SOURCE MATERIAL: Begin

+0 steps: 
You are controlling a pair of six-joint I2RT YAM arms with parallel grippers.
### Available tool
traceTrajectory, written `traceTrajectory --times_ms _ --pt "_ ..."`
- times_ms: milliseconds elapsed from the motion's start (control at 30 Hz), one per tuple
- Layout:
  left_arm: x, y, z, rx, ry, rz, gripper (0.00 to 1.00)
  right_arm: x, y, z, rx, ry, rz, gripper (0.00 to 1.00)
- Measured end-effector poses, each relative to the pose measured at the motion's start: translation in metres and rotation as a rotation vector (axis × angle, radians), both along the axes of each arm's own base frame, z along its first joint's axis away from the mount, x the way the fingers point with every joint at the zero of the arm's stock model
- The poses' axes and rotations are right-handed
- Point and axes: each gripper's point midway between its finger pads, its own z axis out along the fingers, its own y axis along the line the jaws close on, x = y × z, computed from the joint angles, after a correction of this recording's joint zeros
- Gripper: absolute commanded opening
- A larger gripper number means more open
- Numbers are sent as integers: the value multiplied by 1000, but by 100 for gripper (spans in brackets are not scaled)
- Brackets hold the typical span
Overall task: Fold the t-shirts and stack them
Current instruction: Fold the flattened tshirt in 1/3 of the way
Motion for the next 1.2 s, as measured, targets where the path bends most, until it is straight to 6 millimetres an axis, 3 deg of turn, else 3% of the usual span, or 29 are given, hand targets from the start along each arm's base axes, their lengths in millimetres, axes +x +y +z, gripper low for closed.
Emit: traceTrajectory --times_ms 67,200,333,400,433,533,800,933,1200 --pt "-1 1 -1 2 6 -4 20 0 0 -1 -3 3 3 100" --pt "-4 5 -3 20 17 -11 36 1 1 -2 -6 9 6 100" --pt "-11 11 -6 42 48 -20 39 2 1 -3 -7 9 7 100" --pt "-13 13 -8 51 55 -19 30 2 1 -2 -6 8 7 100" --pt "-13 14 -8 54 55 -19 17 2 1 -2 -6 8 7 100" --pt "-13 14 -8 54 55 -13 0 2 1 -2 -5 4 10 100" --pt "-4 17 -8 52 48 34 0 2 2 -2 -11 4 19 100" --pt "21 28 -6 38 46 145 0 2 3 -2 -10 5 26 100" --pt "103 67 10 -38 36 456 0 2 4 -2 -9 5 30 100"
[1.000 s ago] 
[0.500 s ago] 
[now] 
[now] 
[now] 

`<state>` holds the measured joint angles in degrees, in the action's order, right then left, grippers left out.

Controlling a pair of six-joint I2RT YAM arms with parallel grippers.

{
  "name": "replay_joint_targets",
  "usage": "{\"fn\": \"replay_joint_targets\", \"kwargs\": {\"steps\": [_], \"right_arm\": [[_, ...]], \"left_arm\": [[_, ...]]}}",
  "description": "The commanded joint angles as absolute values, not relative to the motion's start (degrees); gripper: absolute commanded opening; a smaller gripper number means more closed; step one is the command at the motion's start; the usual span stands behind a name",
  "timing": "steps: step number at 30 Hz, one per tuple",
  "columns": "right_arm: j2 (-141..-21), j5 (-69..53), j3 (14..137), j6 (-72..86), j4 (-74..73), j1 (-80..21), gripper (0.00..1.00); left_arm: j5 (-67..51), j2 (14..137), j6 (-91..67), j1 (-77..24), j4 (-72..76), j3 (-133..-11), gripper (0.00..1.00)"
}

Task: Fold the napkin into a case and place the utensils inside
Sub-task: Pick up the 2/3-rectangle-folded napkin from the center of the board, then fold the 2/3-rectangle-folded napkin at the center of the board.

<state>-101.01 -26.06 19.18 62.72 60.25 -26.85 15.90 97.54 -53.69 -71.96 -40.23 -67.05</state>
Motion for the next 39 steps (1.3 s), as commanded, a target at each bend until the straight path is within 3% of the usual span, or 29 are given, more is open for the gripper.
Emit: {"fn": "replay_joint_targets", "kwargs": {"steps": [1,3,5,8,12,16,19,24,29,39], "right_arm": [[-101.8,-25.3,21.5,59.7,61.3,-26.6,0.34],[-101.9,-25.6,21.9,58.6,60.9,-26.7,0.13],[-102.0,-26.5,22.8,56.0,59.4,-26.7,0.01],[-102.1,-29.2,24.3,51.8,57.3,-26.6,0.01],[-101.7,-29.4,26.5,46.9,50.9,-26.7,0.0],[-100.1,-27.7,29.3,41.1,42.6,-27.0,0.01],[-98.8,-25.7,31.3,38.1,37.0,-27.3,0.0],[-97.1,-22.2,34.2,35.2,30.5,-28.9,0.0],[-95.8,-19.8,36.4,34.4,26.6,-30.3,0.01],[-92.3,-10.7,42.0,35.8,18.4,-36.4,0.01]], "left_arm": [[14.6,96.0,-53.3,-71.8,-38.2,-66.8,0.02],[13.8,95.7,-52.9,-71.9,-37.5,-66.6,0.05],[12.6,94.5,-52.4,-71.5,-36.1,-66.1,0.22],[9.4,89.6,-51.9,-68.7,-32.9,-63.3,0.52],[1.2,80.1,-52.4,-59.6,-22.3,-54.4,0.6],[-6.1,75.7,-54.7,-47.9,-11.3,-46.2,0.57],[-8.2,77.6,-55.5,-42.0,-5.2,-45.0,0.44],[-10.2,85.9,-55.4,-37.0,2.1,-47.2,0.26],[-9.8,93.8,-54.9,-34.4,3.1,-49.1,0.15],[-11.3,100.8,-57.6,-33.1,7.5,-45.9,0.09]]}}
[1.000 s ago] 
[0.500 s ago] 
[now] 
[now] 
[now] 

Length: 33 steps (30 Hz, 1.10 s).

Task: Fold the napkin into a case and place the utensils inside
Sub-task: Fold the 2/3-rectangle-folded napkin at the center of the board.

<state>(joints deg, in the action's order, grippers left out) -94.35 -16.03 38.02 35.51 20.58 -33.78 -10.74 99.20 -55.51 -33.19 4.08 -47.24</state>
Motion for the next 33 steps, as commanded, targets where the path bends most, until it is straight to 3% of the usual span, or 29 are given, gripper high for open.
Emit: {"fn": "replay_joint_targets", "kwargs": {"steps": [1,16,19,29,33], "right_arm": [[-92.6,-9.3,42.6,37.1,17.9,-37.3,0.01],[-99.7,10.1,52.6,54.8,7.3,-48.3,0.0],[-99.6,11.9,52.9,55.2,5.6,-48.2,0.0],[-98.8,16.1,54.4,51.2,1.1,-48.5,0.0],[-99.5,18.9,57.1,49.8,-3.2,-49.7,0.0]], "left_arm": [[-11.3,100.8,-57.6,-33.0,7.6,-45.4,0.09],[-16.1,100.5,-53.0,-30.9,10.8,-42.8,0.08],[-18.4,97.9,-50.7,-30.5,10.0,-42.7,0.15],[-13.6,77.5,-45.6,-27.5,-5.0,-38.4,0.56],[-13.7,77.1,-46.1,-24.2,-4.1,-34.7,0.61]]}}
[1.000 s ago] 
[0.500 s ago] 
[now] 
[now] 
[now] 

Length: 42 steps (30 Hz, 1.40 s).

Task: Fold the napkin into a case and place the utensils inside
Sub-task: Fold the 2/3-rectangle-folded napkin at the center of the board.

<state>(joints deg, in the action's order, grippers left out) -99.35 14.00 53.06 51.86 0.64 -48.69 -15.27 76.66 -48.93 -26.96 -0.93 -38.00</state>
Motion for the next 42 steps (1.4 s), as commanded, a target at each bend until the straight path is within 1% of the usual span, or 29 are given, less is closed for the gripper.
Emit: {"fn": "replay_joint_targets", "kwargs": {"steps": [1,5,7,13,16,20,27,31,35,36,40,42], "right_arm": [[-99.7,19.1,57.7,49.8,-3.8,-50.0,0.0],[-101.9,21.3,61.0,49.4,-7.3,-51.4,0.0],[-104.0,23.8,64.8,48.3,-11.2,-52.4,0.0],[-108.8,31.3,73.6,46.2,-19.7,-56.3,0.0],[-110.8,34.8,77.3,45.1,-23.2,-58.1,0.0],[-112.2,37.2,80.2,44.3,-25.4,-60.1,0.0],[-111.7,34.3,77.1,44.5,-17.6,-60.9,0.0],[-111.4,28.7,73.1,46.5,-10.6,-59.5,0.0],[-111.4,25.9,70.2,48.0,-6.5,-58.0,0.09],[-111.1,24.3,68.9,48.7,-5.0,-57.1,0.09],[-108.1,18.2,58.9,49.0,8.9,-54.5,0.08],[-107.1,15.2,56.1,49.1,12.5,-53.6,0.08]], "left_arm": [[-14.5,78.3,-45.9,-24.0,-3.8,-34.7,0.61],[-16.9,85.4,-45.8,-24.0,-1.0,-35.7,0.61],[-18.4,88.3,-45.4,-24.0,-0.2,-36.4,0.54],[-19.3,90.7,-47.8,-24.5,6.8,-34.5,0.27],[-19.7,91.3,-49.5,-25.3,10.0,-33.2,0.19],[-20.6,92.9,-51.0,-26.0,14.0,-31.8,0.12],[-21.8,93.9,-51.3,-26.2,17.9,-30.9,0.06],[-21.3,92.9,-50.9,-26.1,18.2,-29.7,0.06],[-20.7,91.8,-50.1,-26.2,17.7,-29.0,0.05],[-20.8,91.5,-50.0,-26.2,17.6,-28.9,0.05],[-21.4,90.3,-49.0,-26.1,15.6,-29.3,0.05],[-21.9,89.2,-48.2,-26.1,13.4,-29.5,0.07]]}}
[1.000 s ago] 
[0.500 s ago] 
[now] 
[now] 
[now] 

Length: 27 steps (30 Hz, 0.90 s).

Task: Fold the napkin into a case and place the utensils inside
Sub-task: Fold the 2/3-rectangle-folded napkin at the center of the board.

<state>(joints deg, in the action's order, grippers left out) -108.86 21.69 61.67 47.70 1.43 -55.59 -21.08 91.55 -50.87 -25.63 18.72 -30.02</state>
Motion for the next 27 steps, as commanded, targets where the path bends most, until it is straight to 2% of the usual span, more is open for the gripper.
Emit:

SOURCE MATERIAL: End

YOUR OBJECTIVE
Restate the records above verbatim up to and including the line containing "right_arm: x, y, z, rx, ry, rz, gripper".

OUTPUT OF THE TASK
+0 steps: 
You are controlling a pair of six-joint I2RT YAM arms with parallel grippers.
### Available tool
traceTrajectory, written `traceTrajectory --times_ms _ --pt "_ ..."`
- times_ms: milliseconds elapsed from the motion's start (control at 30 Hz), one per tuple
- Layout:
  left_arm: x, y, z, rx, ry, rz, gripper (0.00 to 1.00)
  right_arm: x, y, z, rx, ry, rz, gripper (0.00 to 1.00)

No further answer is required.